Король словно опомнился ото сна. Он сгреб сестру в охапку и прижал к себе.

— Нет! — задыхаясь, произнес он, — Ты не можешь заживо погрести себя…

— Взгляни на меня, — спокойно перебила она, — я погребена с рождения.

Он в отчаянии зарылся в копну душистых волос, но что-то было не так и, отпустив сестру, он медленно, одну за другой, вытащил шпильки из ее прически. Короткие кудряшки цвета светлого меда рассыпались по ее плечам. Она с болью смотрела на него.

— Ты все решила! — прошептал он. — И тебя уже не остановить, да?

— Даже если ты запретишь мне — я ослушаюсь, — тихо ответила она. — Я представляю опасность для тебя и твоей семьи, для всего королевства! Соедини одинокое сердце с человеческой подлостью, и получишь взрыв, способный поколебать устои трона.

— Боже мой! — король с ужасом чувствовал, что теряет ее. — Послушай себя, что ты говоришь! Все гораздо проще и я никогда более не допущу ничего подобного…

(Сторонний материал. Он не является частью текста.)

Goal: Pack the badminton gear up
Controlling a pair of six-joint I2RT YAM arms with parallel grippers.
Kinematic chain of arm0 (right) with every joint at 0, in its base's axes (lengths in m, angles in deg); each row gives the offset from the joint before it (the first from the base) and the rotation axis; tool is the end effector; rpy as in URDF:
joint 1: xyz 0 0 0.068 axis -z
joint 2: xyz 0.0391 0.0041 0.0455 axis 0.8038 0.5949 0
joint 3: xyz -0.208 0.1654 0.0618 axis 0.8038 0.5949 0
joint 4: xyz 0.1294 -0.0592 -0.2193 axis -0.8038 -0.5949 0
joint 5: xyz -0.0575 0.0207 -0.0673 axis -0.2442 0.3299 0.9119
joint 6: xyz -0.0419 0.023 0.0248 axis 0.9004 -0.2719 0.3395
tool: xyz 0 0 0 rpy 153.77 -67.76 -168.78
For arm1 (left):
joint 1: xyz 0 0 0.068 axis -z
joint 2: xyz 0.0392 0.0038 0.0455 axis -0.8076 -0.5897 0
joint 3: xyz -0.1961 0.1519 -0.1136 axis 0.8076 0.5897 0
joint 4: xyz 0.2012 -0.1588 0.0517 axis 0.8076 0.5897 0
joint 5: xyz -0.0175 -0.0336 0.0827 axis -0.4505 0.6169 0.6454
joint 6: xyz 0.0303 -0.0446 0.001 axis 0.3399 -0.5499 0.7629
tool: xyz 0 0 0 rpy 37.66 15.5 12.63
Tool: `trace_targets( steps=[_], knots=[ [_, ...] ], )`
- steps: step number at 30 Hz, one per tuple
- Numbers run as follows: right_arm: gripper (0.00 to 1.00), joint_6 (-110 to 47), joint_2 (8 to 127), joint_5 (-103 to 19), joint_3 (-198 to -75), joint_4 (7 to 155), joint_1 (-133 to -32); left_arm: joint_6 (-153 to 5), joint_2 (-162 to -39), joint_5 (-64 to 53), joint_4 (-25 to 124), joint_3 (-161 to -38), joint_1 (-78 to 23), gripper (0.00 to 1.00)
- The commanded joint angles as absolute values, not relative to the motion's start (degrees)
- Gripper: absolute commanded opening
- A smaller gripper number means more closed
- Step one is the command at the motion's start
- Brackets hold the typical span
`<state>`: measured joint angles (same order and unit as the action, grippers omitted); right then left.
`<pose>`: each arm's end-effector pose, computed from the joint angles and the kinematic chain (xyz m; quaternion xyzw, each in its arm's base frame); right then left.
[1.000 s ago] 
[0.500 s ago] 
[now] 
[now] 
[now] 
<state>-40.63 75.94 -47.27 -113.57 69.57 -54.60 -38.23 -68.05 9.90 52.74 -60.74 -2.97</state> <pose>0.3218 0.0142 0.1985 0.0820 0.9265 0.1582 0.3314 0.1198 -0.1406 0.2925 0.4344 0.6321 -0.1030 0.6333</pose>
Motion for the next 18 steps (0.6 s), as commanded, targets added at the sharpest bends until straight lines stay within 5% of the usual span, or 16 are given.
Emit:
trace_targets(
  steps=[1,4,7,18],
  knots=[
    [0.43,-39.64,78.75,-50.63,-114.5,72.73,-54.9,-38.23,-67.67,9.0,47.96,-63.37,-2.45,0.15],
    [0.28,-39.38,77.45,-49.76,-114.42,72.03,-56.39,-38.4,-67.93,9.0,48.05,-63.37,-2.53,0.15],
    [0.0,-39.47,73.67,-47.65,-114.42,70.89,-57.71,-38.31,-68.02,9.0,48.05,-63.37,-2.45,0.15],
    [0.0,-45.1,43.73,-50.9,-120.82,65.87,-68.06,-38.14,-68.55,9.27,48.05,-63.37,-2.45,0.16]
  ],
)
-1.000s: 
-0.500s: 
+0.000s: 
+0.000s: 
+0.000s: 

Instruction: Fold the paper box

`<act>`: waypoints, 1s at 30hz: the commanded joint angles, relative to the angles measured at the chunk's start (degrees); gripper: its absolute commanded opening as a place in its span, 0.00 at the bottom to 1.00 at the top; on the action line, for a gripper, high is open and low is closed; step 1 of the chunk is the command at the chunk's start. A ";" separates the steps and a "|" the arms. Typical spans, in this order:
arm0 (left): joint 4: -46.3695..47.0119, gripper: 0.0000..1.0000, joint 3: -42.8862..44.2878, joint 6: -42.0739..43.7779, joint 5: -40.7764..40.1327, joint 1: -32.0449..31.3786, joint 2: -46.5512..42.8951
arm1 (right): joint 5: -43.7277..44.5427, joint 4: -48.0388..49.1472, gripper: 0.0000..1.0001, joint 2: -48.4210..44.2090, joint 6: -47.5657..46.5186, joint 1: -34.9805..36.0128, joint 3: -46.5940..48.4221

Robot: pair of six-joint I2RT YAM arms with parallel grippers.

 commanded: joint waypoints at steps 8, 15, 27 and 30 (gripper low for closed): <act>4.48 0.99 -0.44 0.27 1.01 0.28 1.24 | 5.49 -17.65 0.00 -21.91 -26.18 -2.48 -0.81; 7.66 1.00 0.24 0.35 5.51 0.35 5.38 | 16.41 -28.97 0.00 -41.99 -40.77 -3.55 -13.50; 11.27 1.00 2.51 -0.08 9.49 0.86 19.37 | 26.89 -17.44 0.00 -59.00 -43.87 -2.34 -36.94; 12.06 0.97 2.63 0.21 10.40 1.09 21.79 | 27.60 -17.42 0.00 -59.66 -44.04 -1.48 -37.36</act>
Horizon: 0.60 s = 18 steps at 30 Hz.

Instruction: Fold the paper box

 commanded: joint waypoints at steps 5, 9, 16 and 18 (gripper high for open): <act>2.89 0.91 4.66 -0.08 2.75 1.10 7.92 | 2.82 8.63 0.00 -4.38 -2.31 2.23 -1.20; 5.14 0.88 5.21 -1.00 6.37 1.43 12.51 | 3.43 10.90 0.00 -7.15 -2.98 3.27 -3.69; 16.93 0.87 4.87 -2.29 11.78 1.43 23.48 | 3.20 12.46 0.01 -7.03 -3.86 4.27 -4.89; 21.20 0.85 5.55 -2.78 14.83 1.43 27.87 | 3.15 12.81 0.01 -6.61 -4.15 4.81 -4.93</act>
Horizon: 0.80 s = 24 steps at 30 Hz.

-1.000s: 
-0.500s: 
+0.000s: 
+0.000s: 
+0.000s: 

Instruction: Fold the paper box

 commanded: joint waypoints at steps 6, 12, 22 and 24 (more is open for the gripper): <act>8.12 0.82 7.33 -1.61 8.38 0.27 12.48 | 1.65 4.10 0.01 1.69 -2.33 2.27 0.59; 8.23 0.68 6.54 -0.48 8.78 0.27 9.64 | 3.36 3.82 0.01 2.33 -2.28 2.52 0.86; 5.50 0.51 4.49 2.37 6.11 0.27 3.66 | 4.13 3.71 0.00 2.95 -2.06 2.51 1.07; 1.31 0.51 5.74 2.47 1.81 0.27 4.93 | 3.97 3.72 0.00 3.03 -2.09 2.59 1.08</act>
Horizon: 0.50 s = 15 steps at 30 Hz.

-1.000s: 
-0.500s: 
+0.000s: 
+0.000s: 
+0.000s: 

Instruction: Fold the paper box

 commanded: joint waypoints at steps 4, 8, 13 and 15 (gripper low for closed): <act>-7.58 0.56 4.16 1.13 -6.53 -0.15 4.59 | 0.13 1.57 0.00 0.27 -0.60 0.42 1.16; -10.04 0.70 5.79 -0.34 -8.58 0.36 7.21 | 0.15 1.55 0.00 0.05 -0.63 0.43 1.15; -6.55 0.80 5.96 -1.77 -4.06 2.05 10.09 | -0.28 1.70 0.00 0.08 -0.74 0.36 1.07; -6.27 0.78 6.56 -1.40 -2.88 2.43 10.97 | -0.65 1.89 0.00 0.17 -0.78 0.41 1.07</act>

— Но ты не властен над сердцем женщины! И над человеческой подлостью. Все решено, брат. Я должна уйти, хочешь ты этого или нет. Прости…

Она быстро вышла из кабинета, не оглядываясь на короля, закрывшего лицо судорожно прижатыми пальцами.

Проваливаясь в снег, которого за первые дни зимы нападало уже достаточно, принцесса с трудом добралась до псарни. Она едва сдерживала слезы.

Небо потемнело. Свинцовые тучи делали ночь еще более темной. Поднимался ветер и его завывания, и быстро бегущие облака, и колкий снег предвещали метель.